Task inputs section start
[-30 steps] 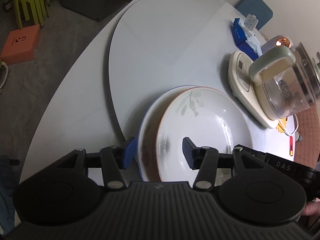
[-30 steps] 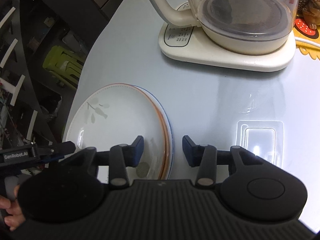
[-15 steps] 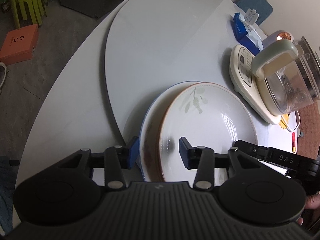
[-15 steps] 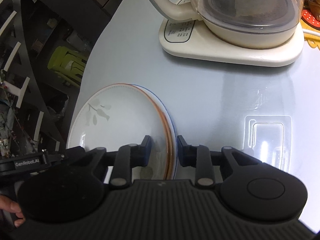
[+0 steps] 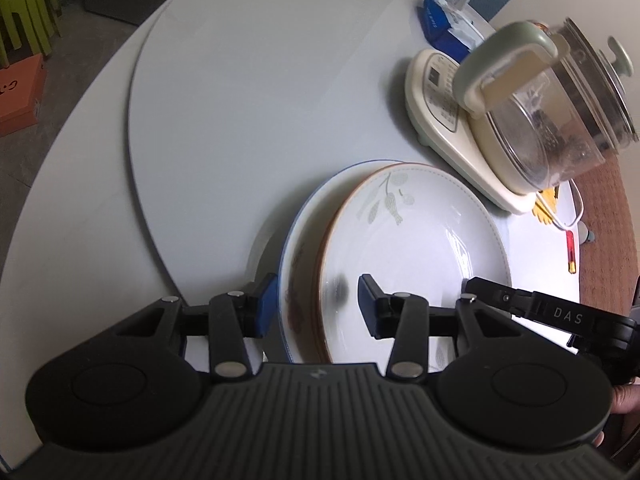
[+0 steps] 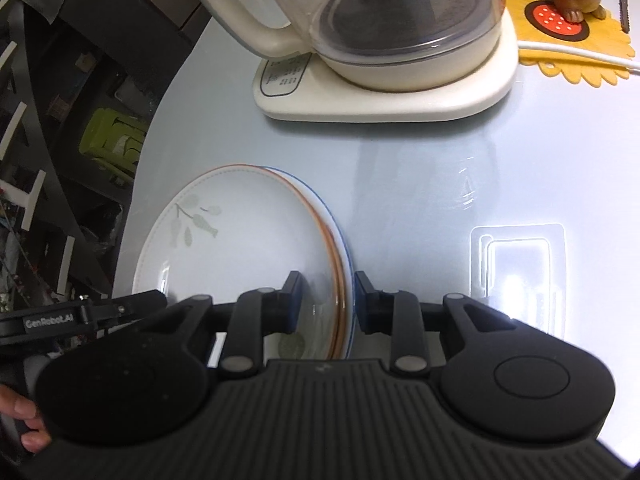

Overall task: Organize plates and bowls
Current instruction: 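Lower the plate stack onto the rose-pattern plate with both grippers, then open both grippers and lift them away from the plate stack rim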

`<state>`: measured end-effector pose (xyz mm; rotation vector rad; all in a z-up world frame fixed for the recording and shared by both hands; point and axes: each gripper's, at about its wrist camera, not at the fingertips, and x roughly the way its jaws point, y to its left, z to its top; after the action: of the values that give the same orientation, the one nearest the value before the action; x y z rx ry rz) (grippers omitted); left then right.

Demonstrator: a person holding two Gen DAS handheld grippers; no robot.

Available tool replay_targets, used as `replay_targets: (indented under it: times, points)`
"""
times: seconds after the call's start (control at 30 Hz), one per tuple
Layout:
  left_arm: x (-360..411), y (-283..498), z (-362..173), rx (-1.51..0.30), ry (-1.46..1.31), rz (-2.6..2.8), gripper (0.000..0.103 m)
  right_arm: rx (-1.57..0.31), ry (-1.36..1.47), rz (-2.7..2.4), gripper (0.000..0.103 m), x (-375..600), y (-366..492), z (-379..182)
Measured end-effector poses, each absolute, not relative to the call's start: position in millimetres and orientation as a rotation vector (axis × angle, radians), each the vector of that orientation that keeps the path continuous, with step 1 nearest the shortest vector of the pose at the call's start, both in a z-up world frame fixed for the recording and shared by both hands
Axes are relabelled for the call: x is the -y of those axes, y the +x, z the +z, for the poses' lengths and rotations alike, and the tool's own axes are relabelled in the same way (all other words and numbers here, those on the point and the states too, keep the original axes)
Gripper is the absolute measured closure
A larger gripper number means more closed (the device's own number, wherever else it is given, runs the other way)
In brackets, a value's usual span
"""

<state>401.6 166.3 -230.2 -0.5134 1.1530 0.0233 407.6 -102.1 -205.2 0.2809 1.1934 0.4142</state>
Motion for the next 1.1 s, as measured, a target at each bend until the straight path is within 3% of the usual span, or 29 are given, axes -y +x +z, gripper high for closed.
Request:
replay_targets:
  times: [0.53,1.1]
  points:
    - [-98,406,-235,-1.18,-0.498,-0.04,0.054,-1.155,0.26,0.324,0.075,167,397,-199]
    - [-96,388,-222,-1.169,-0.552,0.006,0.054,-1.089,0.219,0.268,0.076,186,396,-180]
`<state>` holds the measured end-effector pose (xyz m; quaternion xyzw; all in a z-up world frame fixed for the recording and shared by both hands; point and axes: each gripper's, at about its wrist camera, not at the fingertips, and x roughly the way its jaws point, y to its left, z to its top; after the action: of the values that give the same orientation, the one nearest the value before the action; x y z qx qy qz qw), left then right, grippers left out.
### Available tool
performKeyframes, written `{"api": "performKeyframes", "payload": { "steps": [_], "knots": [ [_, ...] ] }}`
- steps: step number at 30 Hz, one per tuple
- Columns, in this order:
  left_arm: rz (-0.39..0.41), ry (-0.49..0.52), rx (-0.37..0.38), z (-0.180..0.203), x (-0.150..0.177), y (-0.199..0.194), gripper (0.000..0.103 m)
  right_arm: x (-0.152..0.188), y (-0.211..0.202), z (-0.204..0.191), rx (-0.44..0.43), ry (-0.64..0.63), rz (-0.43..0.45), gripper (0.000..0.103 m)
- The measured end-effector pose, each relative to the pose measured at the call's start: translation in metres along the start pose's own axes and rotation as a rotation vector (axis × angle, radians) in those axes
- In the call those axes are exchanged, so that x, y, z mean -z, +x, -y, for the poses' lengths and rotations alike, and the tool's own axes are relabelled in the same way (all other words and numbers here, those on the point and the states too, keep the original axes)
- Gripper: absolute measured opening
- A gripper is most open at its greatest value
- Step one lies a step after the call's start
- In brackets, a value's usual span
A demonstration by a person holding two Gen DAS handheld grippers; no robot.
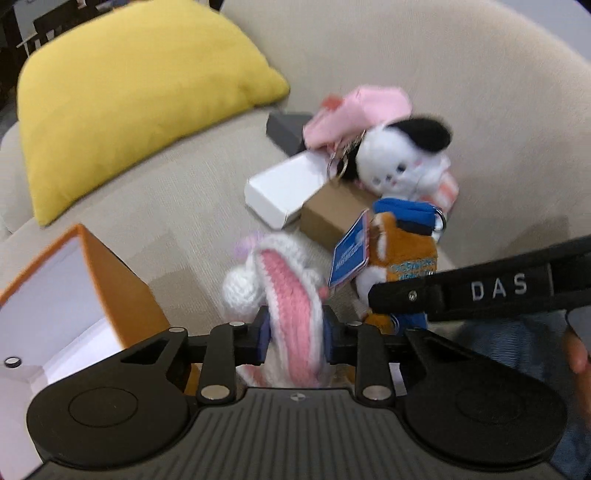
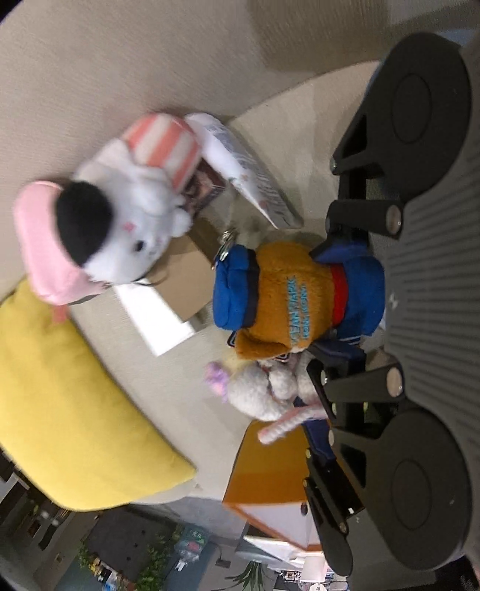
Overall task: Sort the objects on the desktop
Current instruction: 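Grasp the crocheted bunny with the left tool while the right tool grasps the bear keychain, then carry the bunny and bear keychain into the orange-rimmed box with both tools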
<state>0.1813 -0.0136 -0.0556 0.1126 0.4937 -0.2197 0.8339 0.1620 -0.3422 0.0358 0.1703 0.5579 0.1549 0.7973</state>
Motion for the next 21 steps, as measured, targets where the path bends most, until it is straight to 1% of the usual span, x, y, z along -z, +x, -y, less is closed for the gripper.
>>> {"api": "performKeyframes", "payload": {
  "steps": [2, 4, 5, 7, 10, 14, 16, 21],
  "knots": [
    [0.021, -0.019, 0.008, 0.000, -0.001, -0.015, 0.027, -0.001, -0.006, -0.001, -0.012, -0.009, 0.033, 0.045],
    [0.044, -0.043, 0.012, -0.002, 0.002, -0.032, 0.023, 0.002, -0.017, -0.002, -0.031, -0.025, 0.067, 0.045],
    [0.063, -0.051, 0.002, 0.000, 0.002, -0.036, 0.017, 0.004, -0.024, -0.004, -0.036, -0.036, 0.080, 0.045],
    [0.107, -0.062, -0.016, 0.001, 0.007, -0.051, 0.011, 0.006, -0.032, -0.008, -0.053, -0.058, 0.105, 0.045],
    [0.157, -0.080, -0.028, 0.000, 0.014, -0.074, 0.010, 0.013, -0.051, -0.014, -0.087, -0.076, 0.135, 0.045],
    [0.188, -0.100, -0.043, 0.000, 0.022, -0.093, 0.010, 0.020, -0.056, -0.022, -0.098, -0.089, 0.161, 0.045],
    [0.216, -0.110, -0.053, -0.001, 0.025, -0.105, 0.009, 0.023, -0.059, -0.023, -0.112, -0.084, 0.167, 0.045],
    [0.301, -0.143, -0.100, -0.008, 0.035, -0.143, 0.009, 0.036, -0.085, -0.036, -0.154, -0.123, 0.186, 0.045]
  ]
}}
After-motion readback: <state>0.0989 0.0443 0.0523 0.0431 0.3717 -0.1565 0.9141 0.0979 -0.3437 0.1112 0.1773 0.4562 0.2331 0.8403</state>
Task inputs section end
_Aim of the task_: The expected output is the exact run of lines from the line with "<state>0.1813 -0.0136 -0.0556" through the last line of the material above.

_Output for this task_:
<state>0.1813 -0.0136 -0.0556 0.1126 0.4937 -0.2197 0.8339 0.1620 -0.3422 0.0358 0.1703 0.5579 0.1549 0.7973</state>
Motion for the next 21 steps, as measured, targets where the path bends most, until it is straight to 1% of the usual span, x, y, z along -z, +x, -y, less is closed for the gripper.
>>> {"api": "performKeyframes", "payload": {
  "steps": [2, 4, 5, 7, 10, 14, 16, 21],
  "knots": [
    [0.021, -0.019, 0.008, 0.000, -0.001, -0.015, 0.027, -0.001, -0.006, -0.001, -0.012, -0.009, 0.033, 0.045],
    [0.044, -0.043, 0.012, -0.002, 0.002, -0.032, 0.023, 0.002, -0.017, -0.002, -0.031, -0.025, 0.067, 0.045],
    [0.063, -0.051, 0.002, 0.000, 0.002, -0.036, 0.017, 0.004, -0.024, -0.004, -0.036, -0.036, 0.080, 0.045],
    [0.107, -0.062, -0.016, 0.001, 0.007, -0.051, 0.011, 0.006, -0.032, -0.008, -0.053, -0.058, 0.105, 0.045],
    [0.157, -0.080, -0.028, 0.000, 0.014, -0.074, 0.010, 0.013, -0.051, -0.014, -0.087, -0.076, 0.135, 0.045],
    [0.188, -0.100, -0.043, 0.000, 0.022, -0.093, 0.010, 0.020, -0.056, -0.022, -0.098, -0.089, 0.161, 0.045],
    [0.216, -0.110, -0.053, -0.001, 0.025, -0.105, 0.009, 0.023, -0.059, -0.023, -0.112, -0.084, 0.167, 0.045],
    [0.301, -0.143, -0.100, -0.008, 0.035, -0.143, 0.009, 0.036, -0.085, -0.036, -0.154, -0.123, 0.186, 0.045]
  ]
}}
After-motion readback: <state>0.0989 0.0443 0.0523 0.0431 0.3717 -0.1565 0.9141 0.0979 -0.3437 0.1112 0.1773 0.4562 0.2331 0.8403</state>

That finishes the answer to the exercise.